David Capske was twenty-seven, engaged to be married and very pleased with how life had changed for him. He put his arm around Lucy, pulled her in tight, sipped his fifth Corona and stared at her. She was so perfect. Lucy’s eyes followed the dancers; David, too, turned to watch.

The couple on the dance floor were breathtaking. The woman twirled in a tiny silver dress, flicking her long legs around on high heels, her elegant arms draped across the shoulders of her chisel-jawed partner. He was tall and taut in every movement – like a fixed bar against her fluidity.

The dancers moved quickly, their legs and hips lifting and falling to the rapid thump of the beat. David stared transfixed. Then he felt something on his thigh. He looked down and saw Lucy’s hand slowly moving across it.

‘You want to dance?’ he shouted over the noise.

‘I see you like to watch her dance,’ she teased. ‘You getting excited?’

David grinned. ‘I was admiring her technique. She’s got great upper-body isolation.’

‘That’s why you were staring so hard at her upper body region?’

‘What’s to look at? She’s not half as beautiful as you and she’s not even got the moves you’ve got.’ He reached out and tried to kiss her. ‘Now
your
upper-body isolation is second to none.’

She pulled away and smiled. ‘I need proof.’

David leaned closer. ‘That’s not a problem.’

‘How are you going to prove it to me?’

‘By taking the most beautiful woman in this place home and showing you,’ he said.

‘Flatterer! Anyway, that might be second-hand excitement. You might be thinking of anyone. I want better proof than that.’

They stared at each other. This was happiness, David Capske thought. Whatever more was to come, couldn’t compete with the feeling he had when they were together.

‘My family have disowned me, is that not proof enough?’
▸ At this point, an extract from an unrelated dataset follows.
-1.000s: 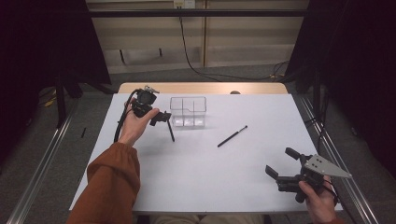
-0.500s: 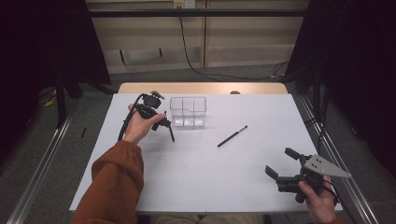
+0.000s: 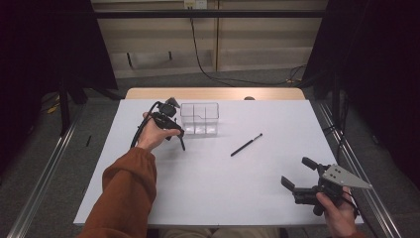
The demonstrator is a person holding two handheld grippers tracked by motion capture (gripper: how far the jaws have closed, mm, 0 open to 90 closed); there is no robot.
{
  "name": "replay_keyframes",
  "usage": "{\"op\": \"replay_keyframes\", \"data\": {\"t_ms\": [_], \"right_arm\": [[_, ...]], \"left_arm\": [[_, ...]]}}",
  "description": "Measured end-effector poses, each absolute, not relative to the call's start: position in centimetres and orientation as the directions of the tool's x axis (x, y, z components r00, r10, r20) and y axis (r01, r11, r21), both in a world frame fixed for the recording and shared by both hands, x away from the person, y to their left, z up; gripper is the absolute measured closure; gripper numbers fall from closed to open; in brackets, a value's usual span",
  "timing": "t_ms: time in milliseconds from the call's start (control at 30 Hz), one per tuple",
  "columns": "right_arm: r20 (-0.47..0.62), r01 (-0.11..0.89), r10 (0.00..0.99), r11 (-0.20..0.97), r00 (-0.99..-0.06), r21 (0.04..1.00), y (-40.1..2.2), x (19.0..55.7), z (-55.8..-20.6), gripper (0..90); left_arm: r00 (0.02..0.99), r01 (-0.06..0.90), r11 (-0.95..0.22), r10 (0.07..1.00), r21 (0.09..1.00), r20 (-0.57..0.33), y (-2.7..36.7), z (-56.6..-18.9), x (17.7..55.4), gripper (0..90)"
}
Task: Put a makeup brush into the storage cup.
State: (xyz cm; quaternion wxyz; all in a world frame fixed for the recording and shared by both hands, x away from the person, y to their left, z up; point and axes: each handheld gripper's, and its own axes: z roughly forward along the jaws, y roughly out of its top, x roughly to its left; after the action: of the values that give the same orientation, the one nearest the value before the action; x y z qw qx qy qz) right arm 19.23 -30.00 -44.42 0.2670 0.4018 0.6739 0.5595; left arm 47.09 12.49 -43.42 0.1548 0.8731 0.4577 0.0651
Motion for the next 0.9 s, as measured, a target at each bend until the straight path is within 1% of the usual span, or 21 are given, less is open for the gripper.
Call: {"op": "replay_keyframes", "data": {"t_ms": [167, 233, 433, 767, 900], "right_arm": [[0.089, 0.243, 0.840, 0.053, -0.535, 0.969, -30.0, 19.2, -44.4, 0.0], [0.088, 0.243, 0.839, 0.054, -0.537, 0.969, -30.0, 19.2, -44.4, 0.0], [0.085, 0.242, 0.838, 0.058, -0.539, 0.969, -30.0, 19.2, -44.4, 0.0], [0.086, 0.244, 0.838, 0.058, -0.540, 0.968, -30.0, 19.2, -44.4, 0.0], [0.086, 0.244, 0.838, 0.058, -0.539, 0.968, -30.0, 19.2, -44.5, 0.0]], "left_arm": [[0.579, 0.785, -0.547, 0.815, 0.289, -0.029, 12.2, -43.9, 47.4, 23.4], [0.565, 0.797, -0.535, 0.824, 0.280, -0.035, 12.0, -44.1, 47.4, 23.6], [0.542, 0.816, -0.508, 0.838, 0.275, -0.058, 11.8, -44.4, 47.4, 27.3], [0.506, 0.840, -0.472, 0.860, 0.268, -0.071, 11.5, -44.9, 47.6, 28.7], [0.503, 0.842, -0.471, 0.861, 0.261, -0.069, 11.4, -45.1, 47.6, 32.4]]}}
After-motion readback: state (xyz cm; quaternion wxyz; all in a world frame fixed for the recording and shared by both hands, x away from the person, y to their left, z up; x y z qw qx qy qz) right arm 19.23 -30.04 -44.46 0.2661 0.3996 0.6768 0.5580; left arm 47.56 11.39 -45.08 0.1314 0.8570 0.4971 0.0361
Lucy laughed and stood up. ‘They just want you to meet a nice Jewish girl and not some—’

‘Talented and brilliant young writer.’ He gazed into her blue eyes. He meant it. She was the one. True, Lucy Steller was not what his family had in mind for their firstborn. They were part of the wealthy establishment and she was still working in a supermarket.

‘Let’s go home then.’ She took his hands and dragged him to his feet. David kissed her.

They stood outside in the cold night air. They were both sweaty from the heat of the club, and the cold air stung. Lucy had goose bumps. David put his arm around her and rubbed her bare arm briskly to try to warm her up. The road was quiet – just a line of dark shop windows and a row of parked cars under gloomy street lights.

‘I love being with you,’ he said.

In one of the parked cars across the way, a light suddenly flared in the driver’s seat: a face illuminated for a second seemed to be staring directly across at him.

Lucy felt David’s body tense. ‘What’s up?’

‘Nothing,’ he said. The light went out in the car and smoke drifted from the half-open window. ‘Someone just lit a cigarette.’

‘We should get going,’ she said, and took his arm.

‘He was staring right at me,’ said David. ‘Not a nice look, either.’

‘Don’t start with the paranoia,’ she said, and drew him close. As they began to walk up the street, David turned and looked again over his shoulder at the parked car, but all he could see was a trail of smoke from the window.